Nevertheless, there lies some social and, indeed some personal, differences in the ways of parenting between the women and the men parents. In most of the societies, it is seen that the men earn for the family (or the children), while the women are careful enough to expend the earned sum in the betterment of the children. In our families, the children more often tend to spend their time with their mother who looks after their most of the activities like eating, playing, clothing, cleanliness to sleeping. It is often the mother who is perfect at these all whereas, the father is often found to have less perfection in these all, compared to the mother.
The way a mother is often very close to her child than a father, is probably due to the cozy environment of her very warm hug and the breastfeeding to the child during his or her entire infancy. Whether or not it has the scientific basis, but it is often seen around that the level of the sacrifice and the love that a mother shows is hardly equated by that of a father. It is the mother who is more worried thinking whether her child has got something to eat or not, when she is not with him or her; it is she who is more tensed if her child doesn’t return home in time, and so forth. Her worries are often more, yet always caring!

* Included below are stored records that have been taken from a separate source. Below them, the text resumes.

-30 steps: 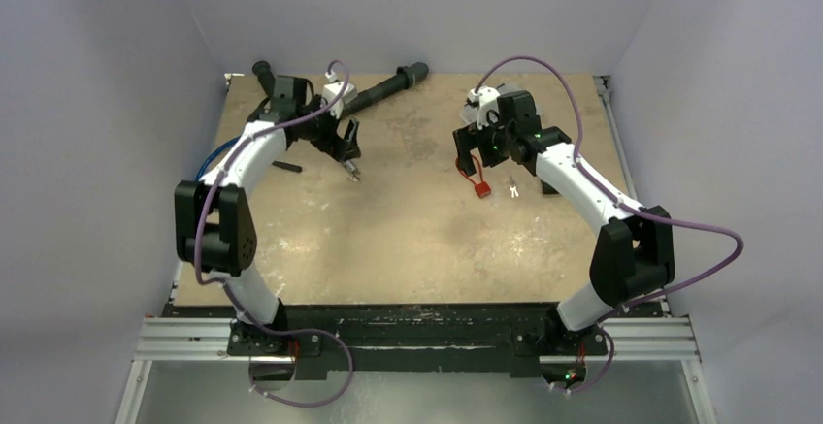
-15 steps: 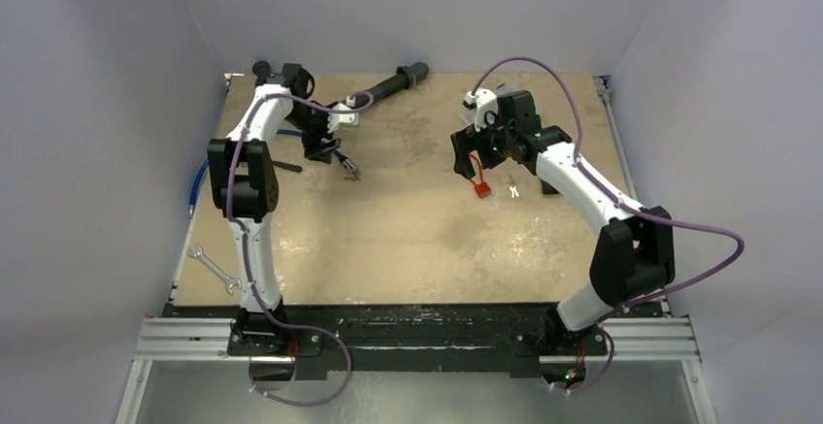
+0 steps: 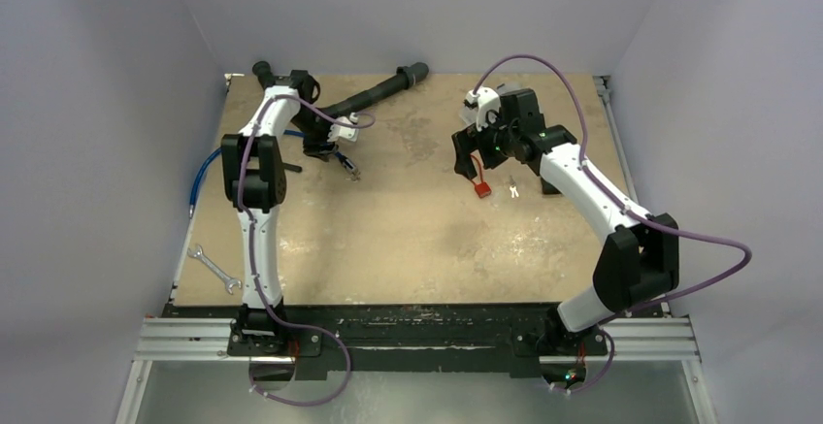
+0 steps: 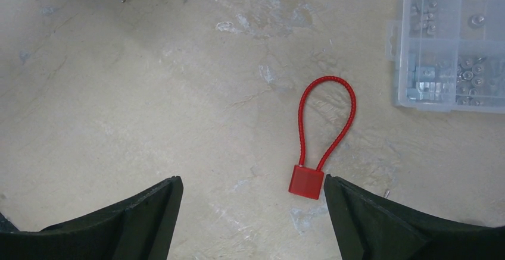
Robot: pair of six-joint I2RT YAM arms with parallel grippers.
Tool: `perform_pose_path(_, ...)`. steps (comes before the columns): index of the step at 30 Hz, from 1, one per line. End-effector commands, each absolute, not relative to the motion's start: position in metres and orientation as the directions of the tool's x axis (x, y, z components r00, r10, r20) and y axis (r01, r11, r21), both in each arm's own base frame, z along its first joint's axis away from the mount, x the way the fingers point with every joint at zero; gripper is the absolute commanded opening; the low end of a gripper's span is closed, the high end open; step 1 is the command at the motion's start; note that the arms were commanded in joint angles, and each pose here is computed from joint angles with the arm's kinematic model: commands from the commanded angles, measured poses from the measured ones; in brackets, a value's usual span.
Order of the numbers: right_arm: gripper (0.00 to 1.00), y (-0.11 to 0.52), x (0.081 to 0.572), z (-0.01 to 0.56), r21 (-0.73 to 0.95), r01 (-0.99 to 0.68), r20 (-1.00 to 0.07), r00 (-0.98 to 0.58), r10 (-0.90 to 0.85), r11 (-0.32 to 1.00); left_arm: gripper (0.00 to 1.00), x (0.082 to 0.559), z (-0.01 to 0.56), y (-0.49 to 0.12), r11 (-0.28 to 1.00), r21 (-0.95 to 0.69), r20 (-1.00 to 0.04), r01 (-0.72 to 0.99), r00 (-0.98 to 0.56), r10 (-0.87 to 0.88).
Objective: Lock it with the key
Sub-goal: Pick up the lock from the center of the board.
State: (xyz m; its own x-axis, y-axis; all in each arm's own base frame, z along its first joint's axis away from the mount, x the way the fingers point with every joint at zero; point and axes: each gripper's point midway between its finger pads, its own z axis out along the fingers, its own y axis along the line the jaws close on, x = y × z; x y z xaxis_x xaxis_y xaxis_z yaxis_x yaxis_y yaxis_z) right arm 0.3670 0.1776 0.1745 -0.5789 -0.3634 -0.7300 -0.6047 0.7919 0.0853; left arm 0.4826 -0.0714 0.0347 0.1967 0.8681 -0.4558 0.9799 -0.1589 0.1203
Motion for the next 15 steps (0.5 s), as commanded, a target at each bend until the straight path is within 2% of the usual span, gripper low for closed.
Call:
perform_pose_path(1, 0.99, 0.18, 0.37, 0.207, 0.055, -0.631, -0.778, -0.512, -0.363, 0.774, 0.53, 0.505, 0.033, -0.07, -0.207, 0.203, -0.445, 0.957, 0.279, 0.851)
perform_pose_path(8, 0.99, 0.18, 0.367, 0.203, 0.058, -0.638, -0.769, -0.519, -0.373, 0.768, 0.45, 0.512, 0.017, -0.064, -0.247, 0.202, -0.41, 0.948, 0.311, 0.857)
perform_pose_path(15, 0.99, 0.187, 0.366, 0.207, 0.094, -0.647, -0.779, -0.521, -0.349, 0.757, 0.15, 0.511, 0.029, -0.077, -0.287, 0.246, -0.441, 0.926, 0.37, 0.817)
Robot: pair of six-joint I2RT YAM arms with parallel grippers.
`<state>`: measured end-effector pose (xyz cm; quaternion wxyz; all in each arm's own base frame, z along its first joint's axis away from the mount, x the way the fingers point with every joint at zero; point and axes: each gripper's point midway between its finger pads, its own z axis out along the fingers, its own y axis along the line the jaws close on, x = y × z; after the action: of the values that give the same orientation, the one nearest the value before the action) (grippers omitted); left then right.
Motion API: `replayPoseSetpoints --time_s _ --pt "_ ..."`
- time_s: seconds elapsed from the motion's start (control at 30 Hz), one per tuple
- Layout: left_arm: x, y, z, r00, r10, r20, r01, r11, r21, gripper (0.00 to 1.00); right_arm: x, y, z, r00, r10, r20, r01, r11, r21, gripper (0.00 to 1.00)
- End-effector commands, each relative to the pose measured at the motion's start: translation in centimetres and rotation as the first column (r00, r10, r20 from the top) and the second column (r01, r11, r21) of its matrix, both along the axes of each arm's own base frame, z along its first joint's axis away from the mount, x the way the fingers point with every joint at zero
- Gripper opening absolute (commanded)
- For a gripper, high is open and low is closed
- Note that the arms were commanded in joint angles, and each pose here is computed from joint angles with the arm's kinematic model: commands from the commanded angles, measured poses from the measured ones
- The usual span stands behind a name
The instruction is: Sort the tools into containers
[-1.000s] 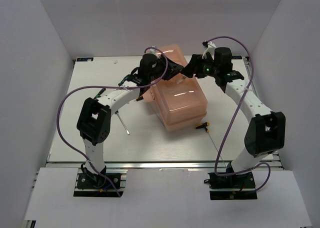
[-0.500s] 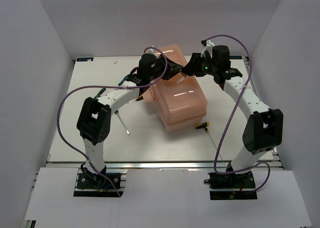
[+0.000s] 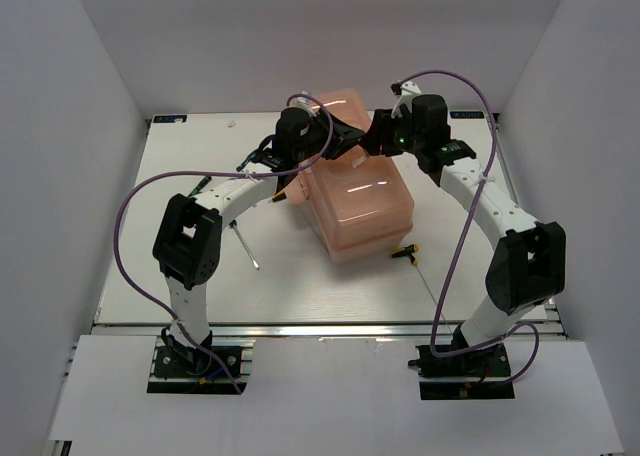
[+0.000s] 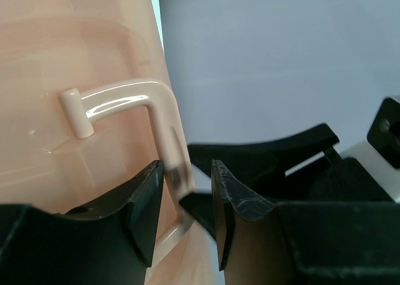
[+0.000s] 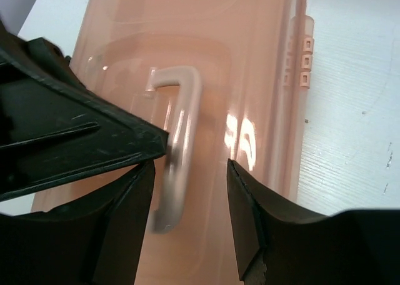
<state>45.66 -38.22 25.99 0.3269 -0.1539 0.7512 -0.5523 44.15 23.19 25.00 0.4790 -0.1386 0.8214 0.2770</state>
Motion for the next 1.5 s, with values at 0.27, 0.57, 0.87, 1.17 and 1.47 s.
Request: replayPoseSetpoints --time_s 0.27,0.57,0.87,1.17,1.47 --pt "-1.1 -0.4 0.7 0.999 -0.029 0.015 0.029 0.999 -0.012 0.47 -3.1 2.3 0.5 0.994 0.089 0.061 -0.087 0.995 -0.044 0.55" --pt "-1.0 0.1 1.2 0.999 -0.024 0.025 0.024 1.000 -0.014 0.51 -3.5 3.6 0.0 0.994 0.105 -0.022 -0.104 0.994 0.046 0.42" --pt "-0.1 3.3 3.6 0.994 0.069 0.089 -0.078 0.992 0.098 0.60 -3.4 3.8 -0.7 0.979 0.123 -0.162 -0.091 0.977 0.191 0.16" --pt "-1.6 10.1 5.8 0.953 0.235 0.192 -0.282 0.920 0.271 0.66 -2.2 3.0 4.0 0.982 0.154 -0.107 -0.111 0.939 0.325 0.00" --pt "-8.3 19.9 0.1 0.899 0.415 0.142 -0.438 0.822 0.364 0.67 -1.5 2.5 15.5 0.982 0.112 0.151 -0.159 0.921 0.355 0.00"
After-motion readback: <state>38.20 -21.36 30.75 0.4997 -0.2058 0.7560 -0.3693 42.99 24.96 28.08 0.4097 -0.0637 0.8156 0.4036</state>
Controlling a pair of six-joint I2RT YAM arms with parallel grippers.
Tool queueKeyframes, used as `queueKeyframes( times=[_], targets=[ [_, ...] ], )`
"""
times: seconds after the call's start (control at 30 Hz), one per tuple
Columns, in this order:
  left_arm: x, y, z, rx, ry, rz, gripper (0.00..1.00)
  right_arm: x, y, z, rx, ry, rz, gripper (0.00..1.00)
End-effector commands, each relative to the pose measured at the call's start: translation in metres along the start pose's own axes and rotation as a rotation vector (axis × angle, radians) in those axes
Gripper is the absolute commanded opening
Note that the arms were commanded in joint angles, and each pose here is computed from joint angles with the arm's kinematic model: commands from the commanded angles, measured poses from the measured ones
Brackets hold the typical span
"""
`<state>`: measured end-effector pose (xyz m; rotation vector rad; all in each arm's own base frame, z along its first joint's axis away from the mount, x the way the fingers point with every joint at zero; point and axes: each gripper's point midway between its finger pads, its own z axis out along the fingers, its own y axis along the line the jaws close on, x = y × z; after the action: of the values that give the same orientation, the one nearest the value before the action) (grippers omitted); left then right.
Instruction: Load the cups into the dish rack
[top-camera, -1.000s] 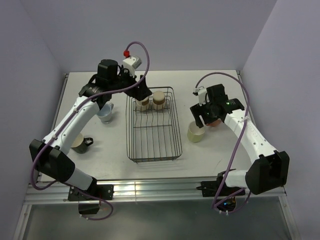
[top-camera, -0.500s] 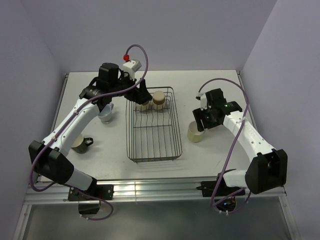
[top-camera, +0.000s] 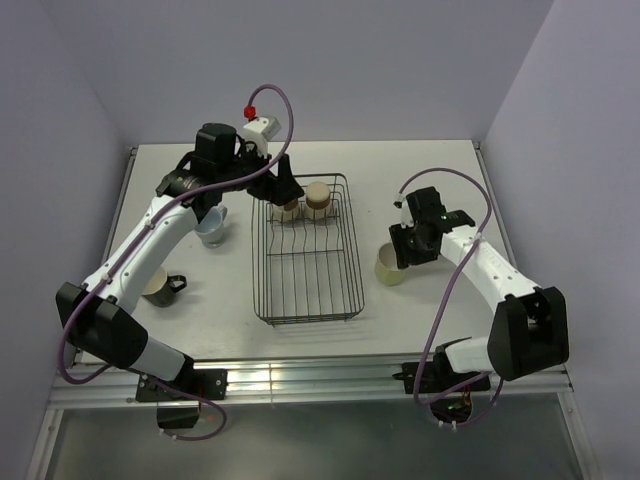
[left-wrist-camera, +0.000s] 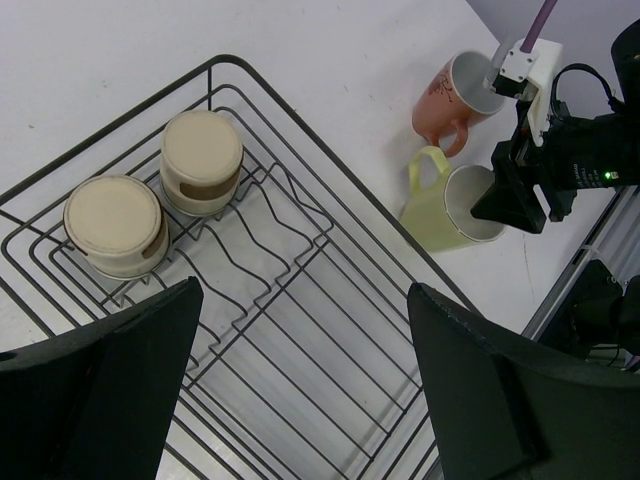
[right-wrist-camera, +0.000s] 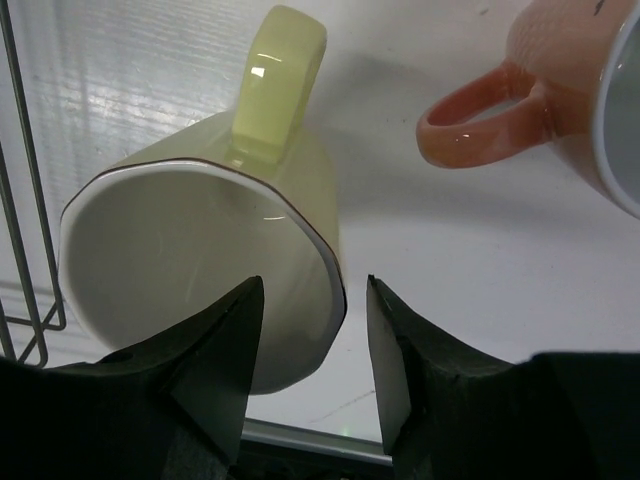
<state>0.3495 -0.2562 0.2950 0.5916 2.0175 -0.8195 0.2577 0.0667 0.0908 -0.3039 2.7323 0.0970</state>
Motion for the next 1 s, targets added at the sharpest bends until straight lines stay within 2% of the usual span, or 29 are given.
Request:
queueKeyframes(
  times=[0.0,0.23,0.57,0.63,0.67,0.7,0.83,0.97],
  targets=[
    [-0.017,-0.008,-0.016,-0.002,-0.053,0.013,0.92,-0.008,-0.002,0.008,0.014,-0.039,0.044,0.52],
    [-0.009,-0.003,-0.021,0.008,-0.021,-0.027,0.92,-0.015,0.000,0.013,0.003,-0.039,0.055,0.49],
    [-0.002,0.008,-0.030,0.012,-0.013,-0.082,0.92,-0.019,0.006,0.013,-0.030,-0.048,0.060,0.20],
    [0.000,0.007,-0.030,0.021,-0.010,-0.087,0.92,-0.023,0.006,0.008,-0.029,-0.068,0.056,0.11],
    [0.001,0.006,-0.031,0.025,-0.007,-0.096,0.91,-0.027,0.006,0.003,-0.030,-0.091,0.048,0.02],
    [0.001,0.006,-0.031,0.030,-0.006,-0.099,0.91,-0.030,0.005,-0.001,-0.030,-0.108,0.047,0.00],
    [0.002,0.000,-0.034,0.057,-0.009,-0.112,0.91,-0.053,0.004,-0.027,-0.023,-0.225,0.025,0.00],
    [-0.003,-0.014,-0.041,0.133,-0.024,-0.127,0.92,-0.096,0.004,-0.083,-0.020,-0.452,-0.036,0.00]
  ],
)
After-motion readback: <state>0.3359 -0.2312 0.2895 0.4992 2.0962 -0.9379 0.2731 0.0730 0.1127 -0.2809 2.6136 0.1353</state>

 Any though, a father’s love and sacrifice are always praised all over. He is often taken as the symbol of leadership and discipline in the family, who, therefore, is to plant the same qualities in the children. More often, he is the one to interfere and scold the children if they breach the rules or if the mother is unable to make the children controlled. Despite the vast love for his children, a father is often less expressive than a mother is. While the mothers are often soft-hearted, easily emotional, the fathers, on the other hand, are considered to have firmness and to be less emotional.
In a nutshell, despite the commonness and the contrasts between the men and the women as parents, it is the matter of fact that both the parents have an incredible power of love, struggle, sacrifice, support and guidance for their children. Hence, they must always be praised and loved.